- WHAT THE EXERCISE ASKS
Please transcribe the following records in full, exactly as given.

*** WORKING DATA ***

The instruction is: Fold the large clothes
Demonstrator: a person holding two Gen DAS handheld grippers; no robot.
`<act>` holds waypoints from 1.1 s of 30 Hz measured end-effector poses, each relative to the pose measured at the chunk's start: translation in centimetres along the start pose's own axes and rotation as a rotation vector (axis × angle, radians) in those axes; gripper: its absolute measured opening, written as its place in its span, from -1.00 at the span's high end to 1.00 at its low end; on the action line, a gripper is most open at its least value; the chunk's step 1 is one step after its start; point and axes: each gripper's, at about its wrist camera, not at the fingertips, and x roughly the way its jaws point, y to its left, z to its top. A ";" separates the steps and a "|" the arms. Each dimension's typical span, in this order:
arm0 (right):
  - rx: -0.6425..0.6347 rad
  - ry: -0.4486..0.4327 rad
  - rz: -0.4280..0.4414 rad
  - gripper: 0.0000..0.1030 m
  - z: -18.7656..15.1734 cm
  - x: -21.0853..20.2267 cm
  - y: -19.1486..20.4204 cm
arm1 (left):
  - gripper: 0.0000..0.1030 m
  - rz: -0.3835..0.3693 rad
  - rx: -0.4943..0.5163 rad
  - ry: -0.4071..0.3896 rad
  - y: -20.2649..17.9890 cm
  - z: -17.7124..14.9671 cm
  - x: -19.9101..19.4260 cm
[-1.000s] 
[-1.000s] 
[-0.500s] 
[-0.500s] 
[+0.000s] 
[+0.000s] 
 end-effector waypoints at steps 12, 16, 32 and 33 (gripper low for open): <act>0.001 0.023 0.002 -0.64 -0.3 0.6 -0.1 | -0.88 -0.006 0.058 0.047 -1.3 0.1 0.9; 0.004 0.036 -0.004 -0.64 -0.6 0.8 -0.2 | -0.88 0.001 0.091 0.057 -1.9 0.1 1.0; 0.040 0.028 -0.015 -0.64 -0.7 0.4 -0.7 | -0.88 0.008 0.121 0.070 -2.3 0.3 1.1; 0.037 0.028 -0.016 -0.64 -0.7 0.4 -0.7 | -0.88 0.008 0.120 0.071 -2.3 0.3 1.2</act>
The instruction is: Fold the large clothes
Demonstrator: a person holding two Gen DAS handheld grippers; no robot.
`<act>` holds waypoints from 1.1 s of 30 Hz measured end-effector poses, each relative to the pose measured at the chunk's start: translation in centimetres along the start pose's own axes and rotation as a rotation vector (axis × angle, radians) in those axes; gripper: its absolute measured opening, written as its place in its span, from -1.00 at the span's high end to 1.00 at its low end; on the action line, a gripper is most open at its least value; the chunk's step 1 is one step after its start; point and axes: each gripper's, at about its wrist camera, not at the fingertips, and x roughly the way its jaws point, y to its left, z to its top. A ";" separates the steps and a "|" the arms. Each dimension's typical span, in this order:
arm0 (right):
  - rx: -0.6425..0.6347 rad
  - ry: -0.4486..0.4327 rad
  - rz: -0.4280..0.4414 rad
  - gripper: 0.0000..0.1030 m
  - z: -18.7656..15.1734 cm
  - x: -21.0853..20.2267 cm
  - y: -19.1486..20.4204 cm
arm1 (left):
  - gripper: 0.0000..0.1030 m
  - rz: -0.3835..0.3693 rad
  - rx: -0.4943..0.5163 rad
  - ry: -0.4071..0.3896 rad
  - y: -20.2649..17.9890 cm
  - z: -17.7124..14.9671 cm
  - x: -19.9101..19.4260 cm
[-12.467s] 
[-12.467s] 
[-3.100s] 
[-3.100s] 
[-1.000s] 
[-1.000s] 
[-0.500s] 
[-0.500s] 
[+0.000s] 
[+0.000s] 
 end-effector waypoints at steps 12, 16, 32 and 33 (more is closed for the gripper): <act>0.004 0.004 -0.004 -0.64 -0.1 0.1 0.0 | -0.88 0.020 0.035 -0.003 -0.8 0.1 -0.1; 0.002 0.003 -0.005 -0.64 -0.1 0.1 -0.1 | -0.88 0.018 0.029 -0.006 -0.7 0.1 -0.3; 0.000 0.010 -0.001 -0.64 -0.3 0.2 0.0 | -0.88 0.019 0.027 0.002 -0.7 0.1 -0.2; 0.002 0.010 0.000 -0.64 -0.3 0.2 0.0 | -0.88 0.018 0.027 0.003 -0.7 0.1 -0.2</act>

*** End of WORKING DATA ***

- SOLUTION TO THIS EXERCISE
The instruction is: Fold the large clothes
Demonstrator: a person holding two Gen DAS handheld grippers; no robot.
`<act>` holds waypoints from 1.1 s of 30 Hz measured end-effector poses, each relative to the pose measured at the chunk's start: translation in centimetres along the start pose's own axes and rotation as a rotation vector (axis × angle, radians) in those axes; gripper: its absolute measured opening, written as its place in its span, from -1.00 at the span's high end to 1.00 at its low end; on the action line, a gripper is most open at its least value; the chunk's step 1 is one step after its start; point and axes: each gripper's, at about its wrist camera, not at the fingertips, and x roughly the way its jaws point, y to its left, z to its top. A ";" separates the steps and a "|" the arms. Each dimension's typical span, in this order:
arm0 (right):
  - rx: -0.6425..0.6347 rad
  - ry: -0.4486..0.4327 rad
  - rz: -0.4280..0.4414 rad
  - gripper: 0.0000..0.1030 m
  - z: -18.7656..15.1734 cm
  - x: -21.0853..20.2267 cm
  - y: -19.1486..20.4204 cm
arm1 (left):
  - gripper: 0.0000..0.1030 m
  - rz: -0.3835..0.3693 rad
  - rx: -0.4943..0.5163 rad
  - ry: -0.4071..0.3896 rad
  - y: -20.2649..17.9890 cm
  - z: -17.7124..14.9671 cm
  - x: -19.9101..19.4260 cm
[-1.000s] 
[-1.000s] 
[-0.500s] 
[-0.500s] 
[+0.000s] 
[+0.000s] 
 end-effector waypoints at steps 12, 16, 32 and 33 (gripper low for open): <act>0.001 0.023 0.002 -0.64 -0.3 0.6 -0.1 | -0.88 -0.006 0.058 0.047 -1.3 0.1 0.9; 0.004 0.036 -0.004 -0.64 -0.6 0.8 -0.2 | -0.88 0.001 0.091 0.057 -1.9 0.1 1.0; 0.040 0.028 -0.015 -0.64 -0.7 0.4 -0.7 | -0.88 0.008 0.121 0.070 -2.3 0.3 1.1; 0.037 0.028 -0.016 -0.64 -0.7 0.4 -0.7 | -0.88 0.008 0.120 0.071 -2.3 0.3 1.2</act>
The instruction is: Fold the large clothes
Demonstrator: a person holding two Gen DAS handheld grippers; no robot.
`<act>` holds waypoints from 1.1 s of 30 Hz measured end-effector poses, each relative to the pose measured at the chunk's start: translation in centimetres along the start pose's own axes and rotation as a rotation vector (axis × angle, radians) in those axes; gripper: its absolute measured opening, written as its place in its span, from -1.00 at the span's high end to 1.00 at its low end; on the action line, a gripper is most open at its least value; the chunk's step 1 is one step after its start; point and axes: each gripper's, at about its wrist camera, not at the fingertips, and x roughly the way its jaws point, y to its left, z to its top. A ";" separates the steps and a "|" the arms. Each dimension's typical span, in this order:
arm0 (right):
  - rx: -0.6425..0.6347 rad
  - ry: -0.4486..0.4327 rad
  - rz: -0.4280..0.4414 rad
  - gripper: 0.0000..0.1030 m
  - z: -18.7656..15.1734 cm
  - x: -21.0853..20.2267 cm
  - y: -19.1486..20.4204 cm
arm1 (left):
  - gripper: 0.0000..0.1030 m
  - rz: -0.3835..0.3693 rad
  - rx: -0.4943..0.5163 rad
  - ry: -0.4071..0.3896 rad
  - y: -20.2649..17.9890 cm
  - z: -17.7124..14.9671 cm
  - x: -19.9101..19.4260 cm
[-12.467s] 
[-12.467s] 
[-3.100s] 
[-3.100s] 
[-1.000s] 
[-1.000s] 
[-0.500s] 
[-0.500s] 
[+0.000s] 
[+0.000s] 
 end-effector waypoints at steps 12, 16, 32 and 33 (more is closed for the gripper): <act>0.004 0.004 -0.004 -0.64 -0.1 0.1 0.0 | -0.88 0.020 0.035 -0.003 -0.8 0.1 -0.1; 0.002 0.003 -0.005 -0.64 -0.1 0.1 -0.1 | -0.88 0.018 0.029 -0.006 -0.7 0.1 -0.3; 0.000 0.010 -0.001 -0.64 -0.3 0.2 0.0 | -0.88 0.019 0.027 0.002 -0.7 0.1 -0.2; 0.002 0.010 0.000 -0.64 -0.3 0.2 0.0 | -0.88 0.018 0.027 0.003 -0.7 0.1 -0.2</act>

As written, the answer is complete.